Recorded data
==================================================

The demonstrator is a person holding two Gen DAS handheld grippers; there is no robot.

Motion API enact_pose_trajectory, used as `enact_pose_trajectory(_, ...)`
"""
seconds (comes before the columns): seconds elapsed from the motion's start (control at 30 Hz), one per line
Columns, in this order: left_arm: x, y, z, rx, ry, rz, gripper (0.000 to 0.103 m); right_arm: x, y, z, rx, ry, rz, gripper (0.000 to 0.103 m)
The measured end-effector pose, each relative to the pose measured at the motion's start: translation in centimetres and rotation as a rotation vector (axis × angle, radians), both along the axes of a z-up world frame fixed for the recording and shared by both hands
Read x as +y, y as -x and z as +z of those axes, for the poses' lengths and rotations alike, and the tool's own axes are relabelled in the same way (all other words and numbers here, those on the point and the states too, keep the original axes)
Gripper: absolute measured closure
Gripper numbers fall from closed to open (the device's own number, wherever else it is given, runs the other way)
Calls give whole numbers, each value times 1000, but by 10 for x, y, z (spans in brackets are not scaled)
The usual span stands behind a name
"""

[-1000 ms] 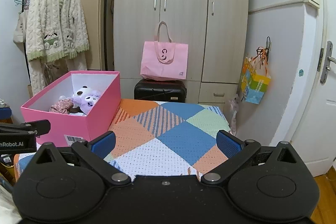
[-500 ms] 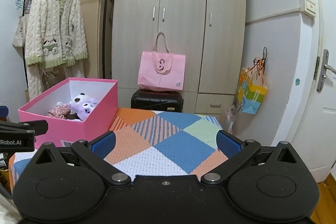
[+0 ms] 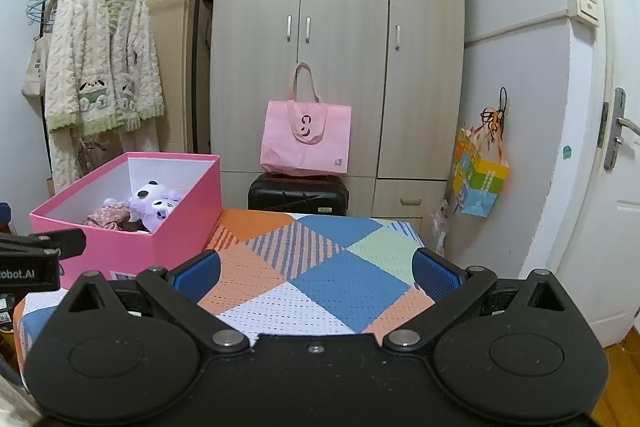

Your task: Organize soft objects

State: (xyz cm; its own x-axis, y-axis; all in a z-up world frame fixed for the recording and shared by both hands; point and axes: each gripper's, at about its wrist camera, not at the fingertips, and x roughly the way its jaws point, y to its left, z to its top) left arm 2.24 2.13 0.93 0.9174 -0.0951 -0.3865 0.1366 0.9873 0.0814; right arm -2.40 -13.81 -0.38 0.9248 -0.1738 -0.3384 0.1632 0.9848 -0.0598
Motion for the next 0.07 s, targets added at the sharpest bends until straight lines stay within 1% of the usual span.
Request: enact_pose_trajectory(0.07,-1,0,0,2,-1,-3,0,-1,0,0,-1,-5,-3,0)
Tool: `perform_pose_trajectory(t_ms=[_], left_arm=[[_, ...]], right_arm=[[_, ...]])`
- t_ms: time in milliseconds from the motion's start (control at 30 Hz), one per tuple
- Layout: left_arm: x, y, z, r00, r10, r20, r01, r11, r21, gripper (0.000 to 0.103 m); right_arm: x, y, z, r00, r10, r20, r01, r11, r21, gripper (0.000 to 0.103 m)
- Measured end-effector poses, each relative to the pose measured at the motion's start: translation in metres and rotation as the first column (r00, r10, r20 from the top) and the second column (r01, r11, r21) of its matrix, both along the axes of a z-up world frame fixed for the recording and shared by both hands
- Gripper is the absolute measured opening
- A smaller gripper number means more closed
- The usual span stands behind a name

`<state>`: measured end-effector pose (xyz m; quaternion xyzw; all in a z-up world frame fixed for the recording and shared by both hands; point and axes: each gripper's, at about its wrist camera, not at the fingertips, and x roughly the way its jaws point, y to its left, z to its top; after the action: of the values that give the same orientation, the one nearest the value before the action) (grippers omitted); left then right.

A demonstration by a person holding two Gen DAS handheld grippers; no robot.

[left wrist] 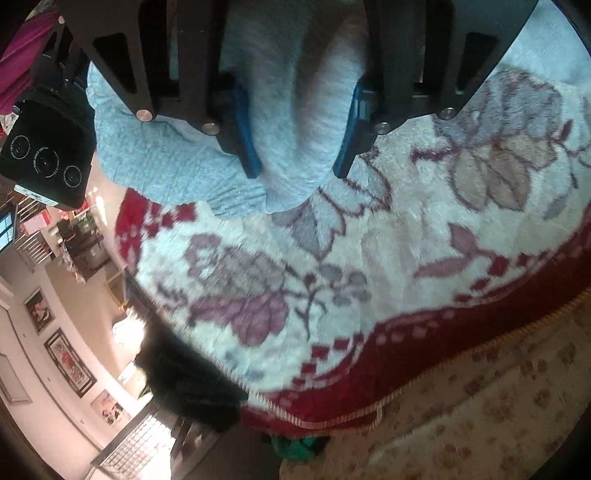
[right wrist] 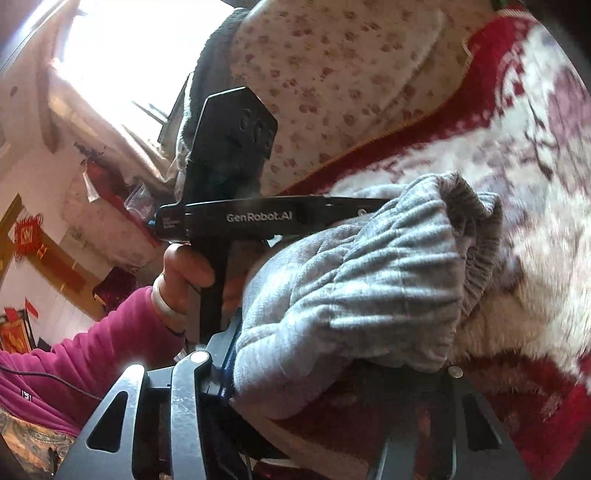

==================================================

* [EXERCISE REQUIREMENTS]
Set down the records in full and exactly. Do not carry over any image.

* [ANSWER TO THE EXERCISE]
The demonstrator is a person holding two Gen DAS handheld grippers; there is no robot.

Motion API enact_pose_trajectory, used as `enact_pose_trajectory(_, ...)`
"""
seconds (comes before the columns): seconds elapsed from the motion's start (control at 30 Hz), one per line
Columns, in this order: left_arm: x, y, z, rx, ry, rz, gripper (0.000 to 0.103 m); right_arm: x, y, z, rx, ry, rz, gripper (0.000 to 0.103 m)
The measured end-effector pose, each relative to the pose measured at the motion's start: translation in centimetres and rotation as a rotation vector (axis × angle, radians), both along the axes of a z-up world frame fixed for the recording and shared by both hands
Read x as +y, y as -x and z as +z of those axes, for the poses' lengths and rotations alike, and the tool's own axes are relabelled in the same way (all other words and numbers here, those on the point and the states too, keep the original axes)
Gripper: absolute measured closure
Gripper numbers fall from closed to open (the device's own number, wherever else it is given, runs the other way)
Calls give whole numbers, each value times 1000, but by 10 for x, y, z (spans in brackets are not scaled)
The usual span stands behind a name
"""

[-1000 ms] 
[-500 ms] 
[+0 ms] 

Your task: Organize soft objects

State: (xyz cm; its own x-axis, y-axis; all in a z-up world frame fixed for the recording and shared by both hands; point and axes: each gripper's, at about its wrist camera, not at the fingertips, and x roughly the way its jaws point, y to its left, z to its top) left arm 2.24 2.13 0.93 0.9174 -0.0951 -0.3865 0.1366 0.9873 0.0814; right arm -2.40 -13.81 -0.38 0.9248 -0.1738 -0.3384 0.1632 0.9848 -0.0598
Motion for the next 0.07 s, targets added at the sharpest bends until straight lines stay within 1% of the usual span.
Request: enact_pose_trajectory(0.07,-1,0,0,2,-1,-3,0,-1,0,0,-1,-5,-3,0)
Tool: `perform_pose_trajectory(t_ms=[_], left_arm=[[_, ...]], right_arm=[[_, ...]])`
- t_ms: time in milliseconds from the motion's start (control at 30 Hz), one per tuple
- Layout: left_arm: x, y, z, r00, r10, r20, r01, r11, r21, gripper (0.000 to 0.103 m); right_arm: x, y, z, r00, r10, r20, r01, r11, r21, gripper (0.000 to 0.103 m)
- Measured end-effector poses, each relative to the pose measured at the motion's start: translation in metres and rotation as the first column (r00, r10, r20 from the top) and the second column (r01, r11, r21) of its matrix, both along the axes of a z-up world frame fixed for the recording and shared by both hands
- Gripper is the absolute measured opening
- A smaller gripper number means more closed
- The usual span stands behind a name

`<state>`: measured end-effector pose (xyz m; quaternion xyzw; all in a z-up world frame fixed for the recording and shared by both hands; point and axes: each gripper's, at about its wrist camera, not at the fingertips, and x roughly the way its jaws point, y to its left, z to its top; after the action: of the values that give the same orientation, the one nearest the value before the action) (grippers omitted); left then right.

A demonstration by a person holding two Gen DAS handheld grippers; no robot.

[left wrist] 
[right wrist] 

Nothing else is required to finish the exercise.